New Group To Help Businesses Sort Out Compliance Issues

Eight storage, content management and records management vendors recently formed the Compliance and Management of Electronic Information Working Group (CMEI) to provide regulation information to businesses and help ensure that technology issues are considered in future laws.

The founders are Hewlett-Packard, Hitachi Data Systems, Network Appliance, Open Text, Oracle, Plasmon, Sun Microsystems and Veritas Software. CMEI is part of the Internet Law and Policy Forum.

CMEI should help VARs address technology issues affected by the new regulations, said Kris Domich, strategic consultant at Dimension Data, a Reston, Va.-based IT consultant and solution provider.

For instance, a corporation might be legally in compliance by storing data for seven years on tape, only to find out later that the tape media failed or a tape drive is no longer available, Domich said. "A lot of customers feel they are on the right path—and they are, according to the regulations," he said. "But they don't consider whether the solution is future-proof."

CMEI was formed in part to address such issues, said Harald Collet, chairman of the organization and product manager for records management and compliance support at Redwood Shores, Calif.-based Oracle.

One source of confusion is the variety of guidelines in the United States and foreign countries regulating how data must be stored, Collet said. "Estimates in the [United States] are that there are over 10,000 different federal, state and local regulations addressing how to store and dispose of data," he said.

In the financial space, the conflicting details of some regulations make it impossible to follow all of them.

"In the [United States], the SEC says a company needs to keep financial data for seven years," Collet said. "But in the [United Kingdom], companies must destroy data once a business relationship is terminated. Today, a company [operating in both countries] needs to make an internal decision as to how to handle [the data]."

CMEI has two subcommittees, Collet said. The Best Practices group is looking to provide end-user organizations a checklist to help them determine what regulations to watch for, what kind of information flows through the company, how the information is stored, how storage requirements impact technology and what storage products are needed.

The Legal sub-committee is aimed at offering legal and regulatory summaries to end users and at clarifying vendor inputs into the regulatory and legislative policy-making process, he said.

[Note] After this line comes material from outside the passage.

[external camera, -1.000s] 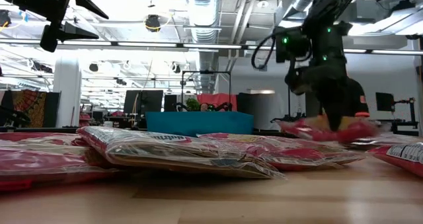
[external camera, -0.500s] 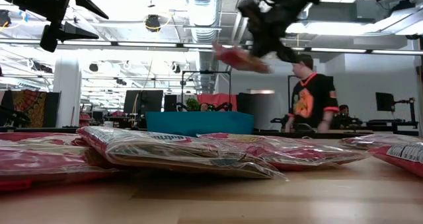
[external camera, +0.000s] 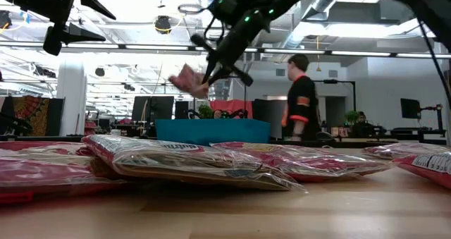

Erik Wulfers, worldwide business manager for enterprise content archiving at Santa Clara, Calif.-based HDS, said that help from CMEI and other third-party organizations will give the channel better clarity about strategies for tackling compliance issues. "A lot of time is spent on what best practices are available for customers," Wulfers said. "If solution providers have the best practices already, they can help customers implement the solutions faster."

Pat Edwards, vice president of sales at Alliance Technology Group, said the Hanover, Md.-based storage solution provider spends significant manpower trying to keep up with and understand compliance issues. Therefore, it would be interested in working with CMEI to bring information to customers. "If I were [CMEI], I'd get out, talk one-to-one with customers, have roundtable discussions with them," he said. "Alliance could easily get four or five Fortune 500 customers together, their CFOs or CCOs [chief compliance officers] and have a breakfast meeting with CMEI."